* [Task description] In the records below, find each line that holds "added" and return it.

*** Data ***

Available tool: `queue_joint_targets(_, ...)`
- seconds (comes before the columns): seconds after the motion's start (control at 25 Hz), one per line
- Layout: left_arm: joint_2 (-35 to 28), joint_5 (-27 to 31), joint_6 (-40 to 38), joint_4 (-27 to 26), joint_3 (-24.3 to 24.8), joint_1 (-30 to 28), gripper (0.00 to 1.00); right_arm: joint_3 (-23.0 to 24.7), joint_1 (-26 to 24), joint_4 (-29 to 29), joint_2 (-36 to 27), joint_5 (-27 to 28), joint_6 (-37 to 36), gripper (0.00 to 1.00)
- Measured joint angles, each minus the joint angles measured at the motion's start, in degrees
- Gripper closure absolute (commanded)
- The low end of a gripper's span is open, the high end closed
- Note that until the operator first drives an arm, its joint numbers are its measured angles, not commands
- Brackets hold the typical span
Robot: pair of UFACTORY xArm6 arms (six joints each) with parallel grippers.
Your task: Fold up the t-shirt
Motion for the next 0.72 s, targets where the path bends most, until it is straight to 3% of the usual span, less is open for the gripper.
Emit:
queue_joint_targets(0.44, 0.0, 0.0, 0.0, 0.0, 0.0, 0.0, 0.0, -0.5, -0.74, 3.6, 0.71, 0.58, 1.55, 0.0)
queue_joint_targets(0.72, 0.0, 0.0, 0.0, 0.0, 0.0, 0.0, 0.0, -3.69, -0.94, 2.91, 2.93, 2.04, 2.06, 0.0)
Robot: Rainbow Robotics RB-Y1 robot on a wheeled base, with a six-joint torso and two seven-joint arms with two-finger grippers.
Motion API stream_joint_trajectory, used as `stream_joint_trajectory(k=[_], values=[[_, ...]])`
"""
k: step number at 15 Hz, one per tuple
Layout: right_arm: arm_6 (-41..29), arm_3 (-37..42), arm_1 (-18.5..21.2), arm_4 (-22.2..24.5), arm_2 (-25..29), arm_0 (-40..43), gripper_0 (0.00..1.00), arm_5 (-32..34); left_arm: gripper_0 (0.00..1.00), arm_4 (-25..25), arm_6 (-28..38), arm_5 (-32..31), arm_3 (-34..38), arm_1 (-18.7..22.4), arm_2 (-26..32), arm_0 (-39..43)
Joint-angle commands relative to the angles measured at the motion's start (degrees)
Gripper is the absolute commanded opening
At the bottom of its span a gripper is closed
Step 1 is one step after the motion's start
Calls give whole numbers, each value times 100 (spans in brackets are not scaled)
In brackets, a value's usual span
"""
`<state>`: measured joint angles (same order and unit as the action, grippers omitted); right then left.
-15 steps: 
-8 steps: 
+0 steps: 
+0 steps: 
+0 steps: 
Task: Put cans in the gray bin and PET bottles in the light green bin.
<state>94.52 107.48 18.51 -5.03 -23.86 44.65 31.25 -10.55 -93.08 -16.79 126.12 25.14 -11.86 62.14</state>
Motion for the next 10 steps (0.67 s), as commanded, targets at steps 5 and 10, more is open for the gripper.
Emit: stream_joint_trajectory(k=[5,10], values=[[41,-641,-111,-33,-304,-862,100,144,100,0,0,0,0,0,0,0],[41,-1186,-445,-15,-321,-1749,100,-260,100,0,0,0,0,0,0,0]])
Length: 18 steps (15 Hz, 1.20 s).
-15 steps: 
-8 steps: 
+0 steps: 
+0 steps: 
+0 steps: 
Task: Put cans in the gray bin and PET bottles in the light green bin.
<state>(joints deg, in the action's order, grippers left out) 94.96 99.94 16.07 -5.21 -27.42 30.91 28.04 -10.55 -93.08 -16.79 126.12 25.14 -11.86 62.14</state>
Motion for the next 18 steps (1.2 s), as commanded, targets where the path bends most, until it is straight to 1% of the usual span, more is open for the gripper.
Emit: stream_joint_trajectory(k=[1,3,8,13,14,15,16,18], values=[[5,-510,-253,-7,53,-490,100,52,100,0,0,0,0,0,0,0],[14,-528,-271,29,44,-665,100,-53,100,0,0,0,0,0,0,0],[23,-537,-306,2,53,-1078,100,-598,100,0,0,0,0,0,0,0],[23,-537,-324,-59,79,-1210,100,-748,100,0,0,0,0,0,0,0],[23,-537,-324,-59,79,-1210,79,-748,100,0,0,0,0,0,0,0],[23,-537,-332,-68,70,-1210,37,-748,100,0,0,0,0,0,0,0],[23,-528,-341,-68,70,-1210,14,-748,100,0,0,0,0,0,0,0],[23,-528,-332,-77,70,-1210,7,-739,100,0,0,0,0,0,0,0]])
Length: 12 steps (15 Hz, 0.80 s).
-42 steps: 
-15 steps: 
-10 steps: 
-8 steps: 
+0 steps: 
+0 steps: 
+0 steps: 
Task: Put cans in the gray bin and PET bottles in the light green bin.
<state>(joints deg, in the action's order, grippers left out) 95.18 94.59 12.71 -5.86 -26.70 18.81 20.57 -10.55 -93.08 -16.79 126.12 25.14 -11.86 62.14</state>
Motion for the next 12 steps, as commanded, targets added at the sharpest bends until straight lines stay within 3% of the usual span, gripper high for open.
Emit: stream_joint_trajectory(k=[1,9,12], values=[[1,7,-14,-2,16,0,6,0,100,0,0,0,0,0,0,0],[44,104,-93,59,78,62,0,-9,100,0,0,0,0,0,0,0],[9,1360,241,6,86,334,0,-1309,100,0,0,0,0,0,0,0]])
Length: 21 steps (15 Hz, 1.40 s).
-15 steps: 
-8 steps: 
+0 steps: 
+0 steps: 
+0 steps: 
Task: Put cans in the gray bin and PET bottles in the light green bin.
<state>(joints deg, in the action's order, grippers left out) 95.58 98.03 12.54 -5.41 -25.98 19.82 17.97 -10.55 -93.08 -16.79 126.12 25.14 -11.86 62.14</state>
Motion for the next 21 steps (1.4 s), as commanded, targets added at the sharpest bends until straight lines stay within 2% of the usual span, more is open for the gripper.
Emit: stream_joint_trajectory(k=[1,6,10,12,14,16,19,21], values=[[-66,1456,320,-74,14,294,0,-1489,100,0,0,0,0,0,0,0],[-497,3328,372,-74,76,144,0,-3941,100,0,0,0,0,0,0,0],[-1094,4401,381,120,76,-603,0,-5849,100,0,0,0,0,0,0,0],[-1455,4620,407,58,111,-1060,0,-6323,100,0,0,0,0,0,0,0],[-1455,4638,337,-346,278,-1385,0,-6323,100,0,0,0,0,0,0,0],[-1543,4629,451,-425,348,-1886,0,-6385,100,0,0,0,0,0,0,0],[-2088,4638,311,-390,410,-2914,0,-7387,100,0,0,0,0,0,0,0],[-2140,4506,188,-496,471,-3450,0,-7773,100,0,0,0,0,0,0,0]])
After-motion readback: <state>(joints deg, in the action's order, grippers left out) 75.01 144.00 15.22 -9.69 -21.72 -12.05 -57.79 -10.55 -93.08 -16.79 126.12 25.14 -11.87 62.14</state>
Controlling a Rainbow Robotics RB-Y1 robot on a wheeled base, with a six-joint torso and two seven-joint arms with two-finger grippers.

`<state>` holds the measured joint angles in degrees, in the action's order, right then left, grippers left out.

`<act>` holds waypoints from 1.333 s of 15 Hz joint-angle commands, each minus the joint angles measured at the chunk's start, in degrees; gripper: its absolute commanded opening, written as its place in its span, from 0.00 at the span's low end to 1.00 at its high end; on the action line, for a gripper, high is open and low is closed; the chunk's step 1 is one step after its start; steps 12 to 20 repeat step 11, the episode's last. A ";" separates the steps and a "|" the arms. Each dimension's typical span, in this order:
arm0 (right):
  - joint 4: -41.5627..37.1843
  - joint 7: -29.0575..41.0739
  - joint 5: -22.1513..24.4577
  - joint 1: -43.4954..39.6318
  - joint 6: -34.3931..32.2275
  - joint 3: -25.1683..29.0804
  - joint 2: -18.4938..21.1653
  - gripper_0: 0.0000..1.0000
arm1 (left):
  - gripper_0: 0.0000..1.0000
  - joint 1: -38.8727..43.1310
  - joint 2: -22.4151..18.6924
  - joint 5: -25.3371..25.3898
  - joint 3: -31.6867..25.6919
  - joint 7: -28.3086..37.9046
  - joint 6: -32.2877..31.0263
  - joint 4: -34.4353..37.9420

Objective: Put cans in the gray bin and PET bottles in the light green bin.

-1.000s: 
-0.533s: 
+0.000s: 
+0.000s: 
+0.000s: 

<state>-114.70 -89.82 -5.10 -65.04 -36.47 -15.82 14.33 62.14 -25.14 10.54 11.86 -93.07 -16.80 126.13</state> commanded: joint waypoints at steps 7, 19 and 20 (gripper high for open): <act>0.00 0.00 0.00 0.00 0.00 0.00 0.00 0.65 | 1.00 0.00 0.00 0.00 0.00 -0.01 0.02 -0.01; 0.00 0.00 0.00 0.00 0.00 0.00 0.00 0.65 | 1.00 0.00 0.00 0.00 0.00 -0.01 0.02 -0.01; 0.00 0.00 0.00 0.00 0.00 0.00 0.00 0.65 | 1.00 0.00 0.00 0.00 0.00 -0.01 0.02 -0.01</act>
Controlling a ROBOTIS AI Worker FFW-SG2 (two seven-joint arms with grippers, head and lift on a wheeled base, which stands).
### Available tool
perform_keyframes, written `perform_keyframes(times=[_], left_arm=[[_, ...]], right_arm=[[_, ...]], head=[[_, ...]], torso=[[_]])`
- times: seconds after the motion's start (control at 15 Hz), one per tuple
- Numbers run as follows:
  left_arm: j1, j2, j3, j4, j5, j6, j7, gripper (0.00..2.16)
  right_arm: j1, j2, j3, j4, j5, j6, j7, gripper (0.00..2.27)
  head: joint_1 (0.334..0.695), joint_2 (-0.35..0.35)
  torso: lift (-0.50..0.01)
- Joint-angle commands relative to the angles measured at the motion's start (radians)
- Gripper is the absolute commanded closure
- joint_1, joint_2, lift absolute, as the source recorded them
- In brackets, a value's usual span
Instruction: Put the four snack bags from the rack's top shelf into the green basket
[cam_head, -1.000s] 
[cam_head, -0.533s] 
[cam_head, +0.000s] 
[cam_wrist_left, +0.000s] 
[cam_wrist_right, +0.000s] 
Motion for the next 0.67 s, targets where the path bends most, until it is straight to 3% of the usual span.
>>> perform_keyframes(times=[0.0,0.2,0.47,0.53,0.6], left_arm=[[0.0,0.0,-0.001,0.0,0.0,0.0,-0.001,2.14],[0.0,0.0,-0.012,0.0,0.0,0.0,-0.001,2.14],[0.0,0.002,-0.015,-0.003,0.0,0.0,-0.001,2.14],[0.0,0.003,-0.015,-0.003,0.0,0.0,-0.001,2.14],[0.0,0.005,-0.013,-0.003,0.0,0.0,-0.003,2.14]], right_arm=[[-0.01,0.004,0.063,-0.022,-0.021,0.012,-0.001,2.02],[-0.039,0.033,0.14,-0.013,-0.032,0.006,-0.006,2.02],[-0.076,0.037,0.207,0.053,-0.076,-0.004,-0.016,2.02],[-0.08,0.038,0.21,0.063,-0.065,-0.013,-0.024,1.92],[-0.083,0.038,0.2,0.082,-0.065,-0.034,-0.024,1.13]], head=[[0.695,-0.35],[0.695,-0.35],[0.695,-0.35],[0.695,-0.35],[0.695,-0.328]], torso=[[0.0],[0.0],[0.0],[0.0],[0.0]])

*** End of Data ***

* [Exercise answer]
Motion for the next 12 steps, as commanded, targets added at the sharpest bends until straight lines stay within 3% of the usual span, gripper high for open.
Motion for the next 21 steps (1.4 s), as commanded, targets added at the sharpest bends until straight lines stay within 2% of the usual span, more is open for the gripper.

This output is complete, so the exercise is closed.